/---
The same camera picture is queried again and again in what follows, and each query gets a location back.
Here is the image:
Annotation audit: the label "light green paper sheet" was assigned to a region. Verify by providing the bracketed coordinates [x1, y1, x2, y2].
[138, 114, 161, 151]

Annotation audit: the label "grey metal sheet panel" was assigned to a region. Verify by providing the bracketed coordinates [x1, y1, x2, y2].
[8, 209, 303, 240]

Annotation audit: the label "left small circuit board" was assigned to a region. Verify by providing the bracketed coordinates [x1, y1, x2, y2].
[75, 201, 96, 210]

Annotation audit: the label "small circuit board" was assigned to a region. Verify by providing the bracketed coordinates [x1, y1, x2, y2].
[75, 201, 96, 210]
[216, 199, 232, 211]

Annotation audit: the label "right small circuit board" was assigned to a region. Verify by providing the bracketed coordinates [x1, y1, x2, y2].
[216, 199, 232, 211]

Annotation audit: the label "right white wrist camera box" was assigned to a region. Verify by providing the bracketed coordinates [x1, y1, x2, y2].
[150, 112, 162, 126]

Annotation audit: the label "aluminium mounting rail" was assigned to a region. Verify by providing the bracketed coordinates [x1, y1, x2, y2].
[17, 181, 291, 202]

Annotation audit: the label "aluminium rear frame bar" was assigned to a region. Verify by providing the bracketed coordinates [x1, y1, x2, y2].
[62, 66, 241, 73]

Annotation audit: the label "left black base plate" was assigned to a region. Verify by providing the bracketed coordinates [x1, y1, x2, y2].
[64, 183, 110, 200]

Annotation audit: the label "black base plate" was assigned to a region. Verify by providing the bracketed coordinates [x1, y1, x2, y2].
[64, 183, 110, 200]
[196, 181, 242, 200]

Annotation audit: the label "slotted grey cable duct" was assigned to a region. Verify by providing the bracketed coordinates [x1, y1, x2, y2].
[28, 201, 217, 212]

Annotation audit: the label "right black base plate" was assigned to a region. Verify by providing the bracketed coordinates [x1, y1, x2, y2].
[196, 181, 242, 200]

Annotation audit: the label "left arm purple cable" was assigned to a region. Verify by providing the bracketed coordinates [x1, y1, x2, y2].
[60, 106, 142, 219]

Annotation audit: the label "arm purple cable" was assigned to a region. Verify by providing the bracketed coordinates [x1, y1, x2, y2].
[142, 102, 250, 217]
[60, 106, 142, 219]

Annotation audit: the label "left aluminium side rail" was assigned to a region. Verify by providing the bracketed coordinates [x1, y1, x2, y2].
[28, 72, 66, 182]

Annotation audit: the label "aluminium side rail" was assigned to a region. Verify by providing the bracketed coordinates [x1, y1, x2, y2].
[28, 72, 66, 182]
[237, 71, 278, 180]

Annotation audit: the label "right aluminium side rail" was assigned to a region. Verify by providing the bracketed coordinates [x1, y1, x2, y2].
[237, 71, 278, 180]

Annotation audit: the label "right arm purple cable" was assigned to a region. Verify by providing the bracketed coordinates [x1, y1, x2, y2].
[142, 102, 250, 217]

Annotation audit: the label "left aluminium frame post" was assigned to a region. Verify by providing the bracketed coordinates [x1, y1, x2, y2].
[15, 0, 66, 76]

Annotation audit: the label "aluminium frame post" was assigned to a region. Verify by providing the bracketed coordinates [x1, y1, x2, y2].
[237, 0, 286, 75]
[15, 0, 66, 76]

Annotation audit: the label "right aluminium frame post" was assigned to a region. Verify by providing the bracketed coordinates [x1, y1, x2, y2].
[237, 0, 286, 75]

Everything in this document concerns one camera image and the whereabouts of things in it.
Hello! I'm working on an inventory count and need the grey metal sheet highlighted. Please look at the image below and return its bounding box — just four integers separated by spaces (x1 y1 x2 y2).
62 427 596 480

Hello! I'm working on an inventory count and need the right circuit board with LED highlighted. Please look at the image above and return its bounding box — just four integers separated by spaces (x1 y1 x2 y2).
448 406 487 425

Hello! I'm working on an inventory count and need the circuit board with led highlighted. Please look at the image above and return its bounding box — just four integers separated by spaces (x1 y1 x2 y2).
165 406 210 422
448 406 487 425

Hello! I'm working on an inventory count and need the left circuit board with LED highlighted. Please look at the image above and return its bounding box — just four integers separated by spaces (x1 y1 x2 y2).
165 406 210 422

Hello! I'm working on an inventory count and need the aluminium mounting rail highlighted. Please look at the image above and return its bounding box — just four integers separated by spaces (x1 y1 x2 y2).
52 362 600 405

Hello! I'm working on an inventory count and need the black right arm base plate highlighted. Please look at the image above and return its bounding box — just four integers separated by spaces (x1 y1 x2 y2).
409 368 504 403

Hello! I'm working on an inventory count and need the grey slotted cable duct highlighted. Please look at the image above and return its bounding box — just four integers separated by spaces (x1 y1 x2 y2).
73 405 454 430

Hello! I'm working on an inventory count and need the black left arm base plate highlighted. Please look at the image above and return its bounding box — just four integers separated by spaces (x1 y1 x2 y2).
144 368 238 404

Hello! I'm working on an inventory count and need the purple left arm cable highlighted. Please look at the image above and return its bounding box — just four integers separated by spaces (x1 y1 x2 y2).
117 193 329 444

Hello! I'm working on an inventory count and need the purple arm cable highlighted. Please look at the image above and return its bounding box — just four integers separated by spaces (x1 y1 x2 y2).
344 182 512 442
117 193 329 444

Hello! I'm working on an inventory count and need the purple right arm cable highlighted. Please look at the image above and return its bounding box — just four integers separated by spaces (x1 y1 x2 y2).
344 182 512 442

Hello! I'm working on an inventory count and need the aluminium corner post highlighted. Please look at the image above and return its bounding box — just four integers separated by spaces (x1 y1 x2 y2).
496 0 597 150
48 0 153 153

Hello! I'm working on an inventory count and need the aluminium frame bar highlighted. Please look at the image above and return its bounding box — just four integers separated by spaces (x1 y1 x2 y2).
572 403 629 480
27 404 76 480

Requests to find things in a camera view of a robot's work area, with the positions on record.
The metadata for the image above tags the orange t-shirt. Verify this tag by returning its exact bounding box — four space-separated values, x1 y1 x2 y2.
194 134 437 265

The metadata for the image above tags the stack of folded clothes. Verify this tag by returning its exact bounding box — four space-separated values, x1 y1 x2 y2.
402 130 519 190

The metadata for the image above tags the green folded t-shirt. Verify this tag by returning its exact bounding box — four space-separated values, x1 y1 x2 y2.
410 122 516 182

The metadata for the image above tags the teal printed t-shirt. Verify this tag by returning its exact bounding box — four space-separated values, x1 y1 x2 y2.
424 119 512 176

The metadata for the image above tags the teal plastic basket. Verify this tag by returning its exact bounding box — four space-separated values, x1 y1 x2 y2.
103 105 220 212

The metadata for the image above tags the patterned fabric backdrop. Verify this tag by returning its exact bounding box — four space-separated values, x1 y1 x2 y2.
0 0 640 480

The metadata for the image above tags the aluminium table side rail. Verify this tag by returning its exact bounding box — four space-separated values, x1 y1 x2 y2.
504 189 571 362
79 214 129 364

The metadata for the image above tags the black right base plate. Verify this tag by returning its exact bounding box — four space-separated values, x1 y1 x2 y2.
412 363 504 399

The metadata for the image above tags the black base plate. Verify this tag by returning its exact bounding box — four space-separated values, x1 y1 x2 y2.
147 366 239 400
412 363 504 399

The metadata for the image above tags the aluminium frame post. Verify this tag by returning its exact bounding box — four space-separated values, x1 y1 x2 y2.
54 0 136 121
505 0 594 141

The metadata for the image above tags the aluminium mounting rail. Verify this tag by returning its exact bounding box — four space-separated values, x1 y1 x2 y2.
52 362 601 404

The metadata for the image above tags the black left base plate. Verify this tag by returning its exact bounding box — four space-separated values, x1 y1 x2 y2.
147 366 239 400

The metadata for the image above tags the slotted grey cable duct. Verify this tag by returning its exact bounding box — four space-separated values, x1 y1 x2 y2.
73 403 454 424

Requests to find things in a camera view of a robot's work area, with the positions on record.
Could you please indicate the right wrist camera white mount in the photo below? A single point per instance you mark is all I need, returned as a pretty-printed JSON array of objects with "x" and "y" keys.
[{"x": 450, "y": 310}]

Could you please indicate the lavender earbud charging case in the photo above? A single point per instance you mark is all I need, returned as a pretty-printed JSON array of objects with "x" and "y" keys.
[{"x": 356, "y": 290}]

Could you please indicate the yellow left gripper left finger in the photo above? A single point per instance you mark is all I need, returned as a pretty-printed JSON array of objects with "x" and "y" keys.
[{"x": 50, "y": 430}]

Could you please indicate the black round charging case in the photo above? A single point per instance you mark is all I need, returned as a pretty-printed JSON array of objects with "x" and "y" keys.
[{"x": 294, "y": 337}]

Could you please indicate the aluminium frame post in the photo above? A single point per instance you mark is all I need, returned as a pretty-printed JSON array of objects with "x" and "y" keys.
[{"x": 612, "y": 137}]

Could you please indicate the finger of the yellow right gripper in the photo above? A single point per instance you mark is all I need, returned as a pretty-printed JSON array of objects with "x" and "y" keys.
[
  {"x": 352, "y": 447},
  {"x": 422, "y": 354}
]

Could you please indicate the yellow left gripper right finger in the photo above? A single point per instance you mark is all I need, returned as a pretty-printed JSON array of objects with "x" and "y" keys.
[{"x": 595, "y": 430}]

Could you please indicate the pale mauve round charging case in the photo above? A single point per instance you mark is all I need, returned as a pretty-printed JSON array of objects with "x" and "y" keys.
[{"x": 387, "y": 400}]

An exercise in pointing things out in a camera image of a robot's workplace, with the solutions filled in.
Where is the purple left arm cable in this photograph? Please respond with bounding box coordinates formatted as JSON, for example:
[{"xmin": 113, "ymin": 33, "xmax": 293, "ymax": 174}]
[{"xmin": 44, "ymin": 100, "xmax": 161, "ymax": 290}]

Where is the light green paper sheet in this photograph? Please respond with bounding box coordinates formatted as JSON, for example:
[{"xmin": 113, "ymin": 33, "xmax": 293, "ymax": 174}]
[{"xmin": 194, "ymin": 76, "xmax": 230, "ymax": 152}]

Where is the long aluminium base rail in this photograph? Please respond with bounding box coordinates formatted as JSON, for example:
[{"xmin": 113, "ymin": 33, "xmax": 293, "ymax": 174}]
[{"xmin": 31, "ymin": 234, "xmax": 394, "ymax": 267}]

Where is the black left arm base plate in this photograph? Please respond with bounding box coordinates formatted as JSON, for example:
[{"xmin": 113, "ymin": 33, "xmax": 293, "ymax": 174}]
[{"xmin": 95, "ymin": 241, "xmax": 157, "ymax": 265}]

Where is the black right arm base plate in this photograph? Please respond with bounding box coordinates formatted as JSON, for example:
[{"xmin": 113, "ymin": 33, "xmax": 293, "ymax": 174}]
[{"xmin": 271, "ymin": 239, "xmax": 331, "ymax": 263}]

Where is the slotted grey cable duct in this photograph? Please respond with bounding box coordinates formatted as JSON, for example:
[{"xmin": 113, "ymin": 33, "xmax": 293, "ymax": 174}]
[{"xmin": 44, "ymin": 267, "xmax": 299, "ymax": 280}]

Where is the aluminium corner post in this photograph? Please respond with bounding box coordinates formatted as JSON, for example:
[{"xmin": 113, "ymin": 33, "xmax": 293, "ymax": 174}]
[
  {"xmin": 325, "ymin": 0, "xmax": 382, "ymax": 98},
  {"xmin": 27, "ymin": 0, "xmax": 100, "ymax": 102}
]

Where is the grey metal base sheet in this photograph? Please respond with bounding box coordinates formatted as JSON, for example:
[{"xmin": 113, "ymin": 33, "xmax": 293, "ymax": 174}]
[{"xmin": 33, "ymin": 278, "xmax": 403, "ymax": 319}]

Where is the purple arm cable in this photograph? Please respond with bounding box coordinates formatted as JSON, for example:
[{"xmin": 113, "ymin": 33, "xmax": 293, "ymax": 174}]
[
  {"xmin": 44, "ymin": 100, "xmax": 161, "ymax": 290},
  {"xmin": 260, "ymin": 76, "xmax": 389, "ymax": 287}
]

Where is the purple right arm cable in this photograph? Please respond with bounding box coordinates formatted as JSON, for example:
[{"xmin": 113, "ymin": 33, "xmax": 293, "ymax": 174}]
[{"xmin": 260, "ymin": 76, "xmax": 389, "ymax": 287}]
\---
__Your assignment__. Report how many lines in the material contain "things". Write the number and stop.

__Your response__. 4